» **Exercise description**
Once the data has been read, return all of it precisely as written.

» **Supplied material**
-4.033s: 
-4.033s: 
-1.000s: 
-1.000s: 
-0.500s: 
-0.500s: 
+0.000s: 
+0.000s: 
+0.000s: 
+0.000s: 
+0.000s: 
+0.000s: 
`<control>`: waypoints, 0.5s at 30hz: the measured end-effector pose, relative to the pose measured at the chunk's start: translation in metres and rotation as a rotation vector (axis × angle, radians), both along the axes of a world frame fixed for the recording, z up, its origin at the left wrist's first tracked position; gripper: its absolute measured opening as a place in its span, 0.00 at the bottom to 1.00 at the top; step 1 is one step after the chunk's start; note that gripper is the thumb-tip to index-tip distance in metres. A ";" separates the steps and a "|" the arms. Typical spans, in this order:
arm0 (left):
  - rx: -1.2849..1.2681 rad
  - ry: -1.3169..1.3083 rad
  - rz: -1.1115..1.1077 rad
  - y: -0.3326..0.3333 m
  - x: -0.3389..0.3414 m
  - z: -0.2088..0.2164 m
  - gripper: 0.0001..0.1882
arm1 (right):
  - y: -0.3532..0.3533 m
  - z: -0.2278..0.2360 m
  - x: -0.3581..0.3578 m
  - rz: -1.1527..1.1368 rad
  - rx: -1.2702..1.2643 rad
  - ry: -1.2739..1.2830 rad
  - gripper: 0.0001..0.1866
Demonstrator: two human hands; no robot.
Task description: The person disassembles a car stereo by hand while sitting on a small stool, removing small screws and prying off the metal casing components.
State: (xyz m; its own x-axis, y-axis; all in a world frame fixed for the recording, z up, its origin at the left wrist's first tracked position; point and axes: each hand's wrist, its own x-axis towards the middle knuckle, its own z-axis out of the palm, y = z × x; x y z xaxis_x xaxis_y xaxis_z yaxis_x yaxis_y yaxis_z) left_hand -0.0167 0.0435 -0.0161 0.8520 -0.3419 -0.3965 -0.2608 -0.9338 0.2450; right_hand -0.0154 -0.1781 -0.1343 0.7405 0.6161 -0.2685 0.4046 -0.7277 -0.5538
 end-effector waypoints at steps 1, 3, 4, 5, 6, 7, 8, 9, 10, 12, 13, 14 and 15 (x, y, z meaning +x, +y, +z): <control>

» **Solution to this exercise**
-4.033s: 
-4.033s: 
-1.000s: 
-1.000s: 
-0.500s: 
-0.500s: 
+0.000s: 
+0.000s: 
+0.000s: 
+0.000s: 
+0.000s: 
+0.000s: 
`<control>`: waypoints, 0.5s at 30hz: the measured end-effector pose, relative to the pose measured at the chunk's start: translation in metres and rotation as a rotation vector (axis × angle, radians), both along the axes of a world frame fixed for the recording, z up, its origin at the left wrist's first tracked position; gripper: its absolute measured opening as a place in its span, 0.00 at the bottom to 1.00 at the top; step 1 is one step after the chunk's start; note that gripper is the thumb-tip to index-tip distance in metres. A ";" separates the steps and a "|" the arms. Typical spans, in this order:
arm0 (left):
  - rx: -1.2849..1.2681 rad
  - ry: -1.3169..1.3083 rad
  - rz: -1.1115..1.1077 rad
  - y: -0.3326..0.3333 m
  - x: -0.3389..0.3414 m
  - z: -0.2088..0.2164 m
  - gripper: 0.0001..0.1882
arm1 (right):
  - y: -0.3532..0.3533 m
  - z: -0.2278..0.2360 m
  - x: -0.3581..0.3578 m
  - rz: -1.1527..1.1368 rad
  - rx: -1.2702..1.2643 rad
  - ry: -1.2739..1.2830 rad
  - gripper: 0.0001..0.1866
Demonstrator: two human hands; no robot.
Task description: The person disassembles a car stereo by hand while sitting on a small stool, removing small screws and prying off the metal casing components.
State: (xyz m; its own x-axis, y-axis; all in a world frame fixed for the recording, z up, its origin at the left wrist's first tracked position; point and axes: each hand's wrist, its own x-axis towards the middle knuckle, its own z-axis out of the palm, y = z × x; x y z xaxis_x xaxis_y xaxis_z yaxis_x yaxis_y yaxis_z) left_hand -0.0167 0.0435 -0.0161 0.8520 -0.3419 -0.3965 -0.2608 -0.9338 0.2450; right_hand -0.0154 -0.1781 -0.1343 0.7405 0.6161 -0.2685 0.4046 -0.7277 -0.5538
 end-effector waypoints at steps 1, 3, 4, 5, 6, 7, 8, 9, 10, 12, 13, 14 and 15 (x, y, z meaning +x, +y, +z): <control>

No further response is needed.